It has long been MyOpinion that, if there truly were a merciful God above, He/She would spare us from about 95% of the music made in His/Her name…
MyCleverGeneralizations notwithstanding, Alabama’s MyChildren MyBride is apparently a force to be reckoned with in today’s metal and hardcore scenes, if you take the opening line of their Myspace bio at face value. (In fact, MySayingSo would actually be “the understatement of the year.” Gods Of Hyperbole, please forgive MyIgnorance.) And if Lost Boy is any indication of what’s driving the metal and hardcore scene these days, then the metal and hardcore scene has lost this boy, because what’s here is as rehashed and underwhelming a record as has graced MyEars in a long while, all second-rate breakdown-stomping Gothenburg-quoting gang-vocalling Bible-thumping chugga-chugging whisper-to-screaming (quite-literally-)honest-to-God modern metalcore.
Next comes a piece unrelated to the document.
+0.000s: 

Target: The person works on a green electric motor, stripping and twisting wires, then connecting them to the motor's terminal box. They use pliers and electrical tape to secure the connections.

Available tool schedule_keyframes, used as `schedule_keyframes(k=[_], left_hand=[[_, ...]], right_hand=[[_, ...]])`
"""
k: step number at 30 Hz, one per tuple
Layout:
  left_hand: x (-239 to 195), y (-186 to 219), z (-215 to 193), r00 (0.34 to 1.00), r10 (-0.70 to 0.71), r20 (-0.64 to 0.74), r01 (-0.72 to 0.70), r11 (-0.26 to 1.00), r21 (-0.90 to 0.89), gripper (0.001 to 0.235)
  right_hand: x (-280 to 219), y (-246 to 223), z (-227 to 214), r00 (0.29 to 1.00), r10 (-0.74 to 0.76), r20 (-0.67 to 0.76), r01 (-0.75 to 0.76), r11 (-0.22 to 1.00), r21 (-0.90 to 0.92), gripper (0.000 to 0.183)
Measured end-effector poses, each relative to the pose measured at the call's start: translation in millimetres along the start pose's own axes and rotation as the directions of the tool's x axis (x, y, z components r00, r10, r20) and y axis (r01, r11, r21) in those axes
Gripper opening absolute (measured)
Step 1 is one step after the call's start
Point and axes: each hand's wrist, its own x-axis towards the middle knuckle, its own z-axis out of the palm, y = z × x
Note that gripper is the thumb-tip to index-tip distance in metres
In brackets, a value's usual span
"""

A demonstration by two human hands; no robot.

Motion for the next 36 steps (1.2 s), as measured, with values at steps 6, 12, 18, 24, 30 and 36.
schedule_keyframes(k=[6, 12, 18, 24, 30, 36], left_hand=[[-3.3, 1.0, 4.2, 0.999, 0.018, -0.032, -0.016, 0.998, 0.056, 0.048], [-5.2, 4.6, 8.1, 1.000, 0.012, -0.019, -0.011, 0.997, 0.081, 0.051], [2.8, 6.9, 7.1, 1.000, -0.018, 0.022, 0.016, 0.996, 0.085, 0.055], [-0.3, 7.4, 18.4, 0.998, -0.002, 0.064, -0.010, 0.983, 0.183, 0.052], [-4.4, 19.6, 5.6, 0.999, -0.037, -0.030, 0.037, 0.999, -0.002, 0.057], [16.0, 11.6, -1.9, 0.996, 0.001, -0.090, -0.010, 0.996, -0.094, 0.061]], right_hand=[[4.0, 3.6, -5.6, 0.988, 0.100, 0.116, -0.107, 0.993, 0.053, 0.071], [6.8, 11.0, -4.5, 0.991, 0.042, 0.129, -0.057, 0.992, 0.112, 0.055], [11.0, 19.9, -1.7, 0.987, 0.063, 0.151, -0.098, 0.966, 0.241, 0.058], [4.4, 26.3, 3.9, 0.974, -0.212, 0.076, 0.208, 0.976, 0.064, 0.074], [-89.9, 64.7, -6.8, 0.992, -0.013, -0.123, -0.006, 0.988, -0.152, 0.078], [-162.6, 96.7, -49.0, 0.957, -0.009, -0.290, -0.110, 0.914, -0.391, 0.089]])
The production is decent, on the plus side–as polished and tight as you’d expect given the style and the label. But that certainly can’t overcome the sheer banality of everything else, from the hackneyed riffing to the shout-along choruses (most notably the title track, which spells itself out during a hardcore chant) to the lack of any remote tinges of virtuosity, outside influence, progression, regression, lateral movement, or any other minute facet that could possibly set MyChildren MyBride above or even beside the scant few other Christian metalcore groups in MyCollection. The record spins; the record stops; the music is gone, and none of it stays in MyHead. Not for MyLife can I remember any particularly stupendous aspect of any of it.
It’s no secret that metalcore is pretty much as played out as it possibly could be, and despite an enthusiastic publicist declaring them some kind of guiding light, MyChildren MyBride does nothing to separate from the pack, nothing but add to the downward spiral of mediocrity and interchangeable blandness that plagues their chosen style. MyAdvice is to skip this one.
Still, in MyHeart I know that somewhere in the South, there’s a twelve-year-old at a youth camp telling his friends how this is the sickest, most brutal record he’s ever heard.
He is the Lost Boy, MyFriends. May God have mercy upon him…
(On a side note, if you’re not certain you wish to listen to MyChildren MyBride, but you would like to smell like them, I’m happy to report that you can. They sell their own fragrance, right there on their merch page. The scent of wholesome heaviness, a bargain at ten dollars a bottle…)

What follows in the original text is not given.